Start of Material provided
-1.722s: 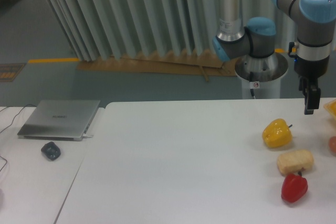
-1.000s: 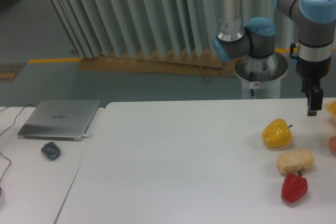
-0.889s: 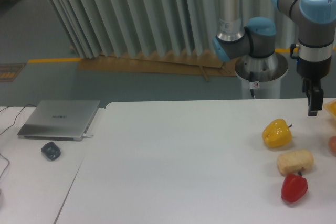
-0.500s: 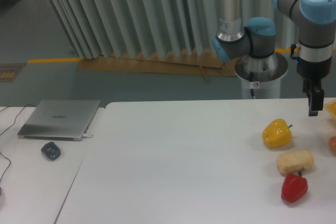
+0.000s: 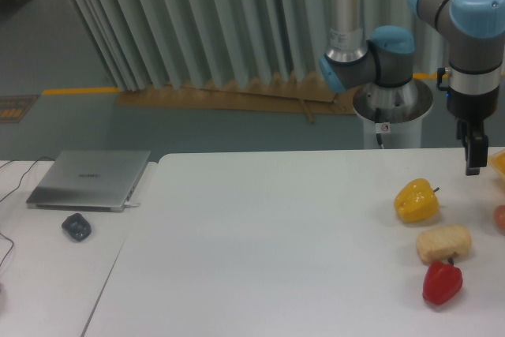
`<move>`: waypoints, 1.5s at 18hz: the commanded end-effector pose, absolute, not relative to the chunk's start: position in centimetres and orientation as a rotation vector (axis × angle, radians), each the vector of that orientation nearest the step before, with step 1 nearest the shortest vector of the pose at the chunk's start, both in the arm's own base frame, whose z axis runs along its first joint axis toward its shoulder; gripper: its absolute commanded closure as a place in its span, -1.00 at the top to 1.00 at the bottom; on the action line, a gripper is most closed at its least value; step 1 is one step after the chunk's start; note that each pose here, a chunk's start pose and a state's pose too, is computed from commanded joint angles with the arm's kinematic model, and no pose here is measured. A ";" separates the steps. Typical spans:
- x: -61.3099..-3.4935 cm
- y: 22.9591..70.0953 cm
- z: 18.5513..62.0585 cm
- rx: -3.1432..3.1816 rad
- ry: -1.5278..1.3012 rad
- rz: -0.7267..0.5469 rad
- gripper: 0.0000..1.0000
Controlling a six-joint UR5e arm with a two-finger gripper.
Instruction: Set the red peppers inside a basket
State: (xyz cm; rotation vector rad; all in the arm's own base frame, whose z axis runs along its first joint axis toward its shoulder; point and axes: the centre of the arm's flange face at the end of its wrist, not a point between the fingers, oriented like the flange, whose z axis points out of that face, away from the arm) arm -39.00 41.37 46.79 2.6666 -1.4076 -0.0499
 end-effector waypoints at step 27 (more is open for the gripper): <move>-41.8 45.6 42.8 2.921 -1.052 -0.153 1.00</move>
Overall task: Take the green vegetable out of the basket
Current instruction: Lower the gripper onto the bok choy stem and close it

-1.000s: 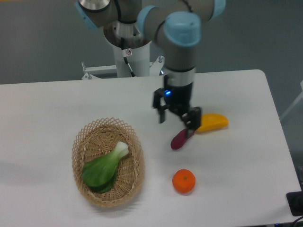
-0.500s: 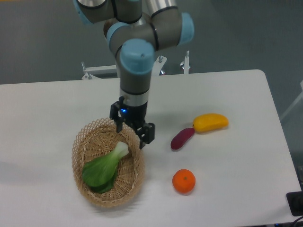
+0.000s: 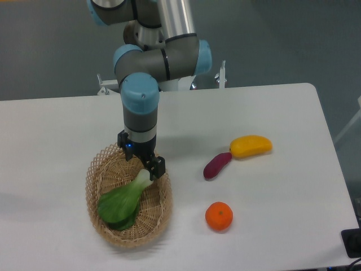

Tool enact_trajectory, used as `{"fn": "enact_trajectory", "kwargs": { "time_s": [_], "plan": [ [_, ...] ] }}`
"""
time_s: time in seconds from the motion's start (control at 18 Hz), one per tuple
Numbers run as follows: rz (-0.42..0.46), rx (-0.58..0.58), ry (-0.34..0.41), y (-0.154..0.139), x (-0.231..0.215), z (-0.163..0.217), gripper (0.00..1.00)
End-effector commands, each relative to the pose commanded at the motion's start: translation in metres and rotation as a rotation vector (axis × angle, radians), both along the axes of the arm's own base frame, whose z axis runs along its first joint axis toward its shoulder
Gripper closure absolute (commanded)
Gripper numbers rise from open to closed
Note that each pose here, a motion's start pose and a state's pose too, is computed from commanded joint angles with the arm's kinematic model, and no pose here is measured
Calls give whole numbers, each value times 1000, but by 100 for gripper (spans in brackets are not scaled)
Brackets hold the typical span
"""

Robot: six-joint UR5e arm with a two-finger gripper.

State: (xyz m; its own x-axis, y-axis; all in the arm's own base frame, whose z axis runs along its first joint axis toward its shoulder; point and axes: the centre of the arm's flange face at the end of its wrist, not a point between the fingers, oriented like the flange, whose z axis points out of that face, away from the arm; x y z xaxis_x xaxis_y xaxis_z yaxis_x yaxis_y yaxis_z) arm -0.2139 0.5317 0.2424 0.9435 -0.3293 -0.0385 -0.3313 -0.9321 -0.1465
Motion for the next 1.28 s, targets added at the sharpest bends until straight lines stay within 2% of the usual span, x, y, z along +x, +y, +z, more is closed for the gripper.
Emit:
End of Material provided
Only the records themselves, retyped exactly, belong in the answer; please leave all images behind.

-1.722s: 
-1.000s: 
-0.889s: 
-0.500s: 
+0.000s: 
`<move>`: waypoints, 1.5s at 18hz: the commanded end-effector pose, absolute, not relative to the chunk's start: position in centimetres and orientation as a rotation vector (axis × angle, radians), each the vector of that orientation nearest the step before, with step 1 nearest the shortest vector of the pose at the chunk's start, both in the arm's own base frame, whose z axis runs along its first joint axis toward its shoulder; gripper: its absolute commanded closure as a place in its span, -1.00 at the top to 1.00 at the bottom; on the action line, a gripper is most closed at its least value; step 1 is one step after the chunk's start; note that each pose here, a chunk's start pose and a state's pose too, is computed from commanded joint angles with the arm's kinematic model, and no pose here is measured. A ";" separates the steps. Typical spans:
- x: -61.3099..-3.4935 cm
- y: 22.9591..70.0953 cm
- z: 18.5513..62.0585 cm
- rx: -3.1432..3.1816 rad
- ry: -1.5278..1.3012 rad
- rz: -0.7267..0.5469 rad
- gripper: 0.0000..1.0000
Controlling a six-joint UR5e arm with a two-finger gripper.
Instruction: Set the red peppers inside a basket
State: (xyz cm; rotation vector rad; all in the arm's own base frame, whose z axis runs along its first joint axis toward its shoulder; point and axes: the centre of the arm's flange face at the end of its wrist, not a point between the fingers, oriented like the flange, whose z axis points out of that face, away from the arm) arm -39.00 41.37 46.79 2.6666 -1.4076 -0.0499
 end-effector waypoints at step 27 (more is open for the gripper): <move>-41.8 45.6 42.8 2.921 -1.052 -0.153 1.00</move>
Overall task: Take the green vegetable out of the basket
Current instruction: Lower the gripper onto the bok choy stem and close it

-1.000s: 
-0.500s: 
+0.000s: 

Tool enact_trajectory, used as `{"fn": "enact_trajectory", "kwargs": { "time_s": [_], "plan": [ [_, ...] ] }}`
"""
time_s: time in seconds from the motion's start (control at 18 Hz), one per tuple
Numbers run as follows: rz (-0.42..0.46), rx (-0.58..0.58), ry (-0.34..0.41), y (-0.154..0.139), x (-0.231..0.215), z (-0.163..0.217), gripper (0.00..1.00)
End-effector commands, each relative to the pose commanded at the motion's start: translation in metres and rotation as a rotation vector (axis × angle, radians), both along the axes of the arm's own base frame, whose z axis runs along its first joint axis toward its shoulder
Gripper closure absolute (commanded)
Gripper numbers rise from open to closed
Note that each pose here, a motion's start pose and a state's pose too, is computed from commanded joint angles with the arm's kinematic model, and no pose here is measured
Calls give whole numbers, each value times 1000, but by 100 for gripper (spans in brackets are not scaled)
Brackets hold the typical span
"""

Robot: six-joint UR5e arm with a two-finger gripper.

State: (xyz m; its own x-axis, y-axis; all in the arm's own base frame, whose z axis runs along its first joint axis toward its shoulder; point and axes: the centre of the arm's flange face at the end of its wrist, not a point between the fingers, oriented like the flange, whose z axis points out of that face, away from the arm; x y z xaxis_x xaxis_y xaxis_z yaxis_x yaxis_y yaxis_z) arm -0.2139 0.5317 0.2424 0.9435 -0.3293 -0.0385 -0.3313 -0.9321 -0.1465
Motion for the next 1.28 s, targets added at the sharpest bends until straight lines stay within 2% of the usual span, x, y, z along +x, +y, +z, more is closed for the gripper.
Emit:

There is no more to the output, and the exercise is done.